Award Winning Blog

Showing posts with label wireless competiton. Show all posts
Showing posts with label wireless competiton. Show all posts

Wednesday, November 30, 2011

How Can U.S. Wireless Carriers Have the World’s Highest ARPUs and Some of the Lowest Rates?

          U.S. wireless carriers, their trade associations and sponsored researchers do not want widespread understanding that the U.S. market generates the highest average revenue per user (“ARPU”) returns in the world. “Verizon Wireless, NTT DOCOMO, AT&T, Softbank and KDDI reported highest wireless data revenues among other global top 10.”  B.P. Tawari, Beyond 4G Blog Site, New Report : Global Wireless Data Update Q1,2010 (Aug. 4, 2010); available at: http://www.beyond4g.org/new-report-global-wireless-data-update-q12010.  Leading ARPUs range in the 35-40%.

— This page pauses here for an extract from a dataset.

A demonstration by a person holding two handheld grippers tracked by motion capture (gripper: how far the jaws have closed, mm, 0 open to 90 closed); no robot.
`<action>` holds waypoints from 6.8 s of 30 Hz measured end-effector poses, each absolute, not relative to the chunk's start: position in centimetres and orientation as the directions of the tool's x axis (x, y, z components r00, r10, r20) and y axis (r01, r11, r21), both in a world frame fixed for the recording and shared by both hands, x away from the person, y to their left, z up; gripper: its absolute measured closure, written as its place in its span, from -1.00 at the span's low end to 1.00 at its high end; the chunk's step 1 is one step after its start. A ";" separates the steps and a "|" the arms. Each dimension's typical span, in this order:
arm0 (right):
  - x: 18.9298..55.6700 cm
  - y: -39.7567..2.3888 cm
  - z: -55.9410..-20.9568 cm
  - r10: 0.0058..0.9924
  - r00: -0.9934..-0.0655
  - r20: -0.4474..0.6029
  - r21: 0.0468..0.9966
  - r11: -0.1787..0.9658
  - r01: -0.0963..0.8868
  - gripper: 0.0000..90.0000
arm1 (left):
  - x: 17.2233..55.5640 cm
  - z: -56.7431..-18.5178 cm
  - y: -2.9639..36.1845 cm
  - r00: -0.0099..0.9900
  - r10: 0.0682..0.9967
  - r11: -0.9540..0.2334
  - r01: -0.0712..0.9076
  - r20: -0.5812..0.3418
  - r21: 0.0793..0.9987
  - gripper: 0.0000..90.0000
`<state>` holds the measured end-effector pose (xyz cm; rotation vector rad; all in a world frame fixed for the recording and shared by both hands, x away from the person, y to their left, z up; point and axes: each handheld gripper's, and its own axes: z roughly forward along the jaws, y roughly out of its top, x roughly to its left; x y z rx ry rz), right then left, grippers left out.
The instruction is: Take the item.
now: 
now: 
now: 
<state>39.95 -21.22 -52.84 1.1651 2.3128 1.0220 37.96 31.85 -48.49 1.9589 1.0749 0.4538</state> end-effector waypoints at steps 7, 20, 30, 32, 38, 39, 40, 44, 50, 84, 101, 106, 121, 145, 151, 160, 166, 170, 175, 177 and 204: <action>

         U.S. carriers prefer to emphasize that they offer some of the lowest rates globally.  The carriers conclude that if market forces necessitate having to offer low rates, then the wireless marketplace must be fiercely competitive, notwithstanding best in class ARPUs.

       How these carriers generate massive ARPUs while also offering low rates?  Answer: All You Can Eat Pricing (“AYCE”) for extremely high volume customers with extremely high margin rates for low volume customers. It is easy for a wireless carrier to claim per minute voice and per text rates are extremely low, even if in fact most customers do not come close to using all of their allotted minutes of use and texts.  With all you can eat buffet pricing, wireless carriers can claim incredibly small margins for serving the households that, for example, generates several thousand text messages monthly.  For customers unwilling to pay the $20 monthly rate, wireless carriers can charge 20 cents a text for a service that costs less than one tenth of a cent to deliver.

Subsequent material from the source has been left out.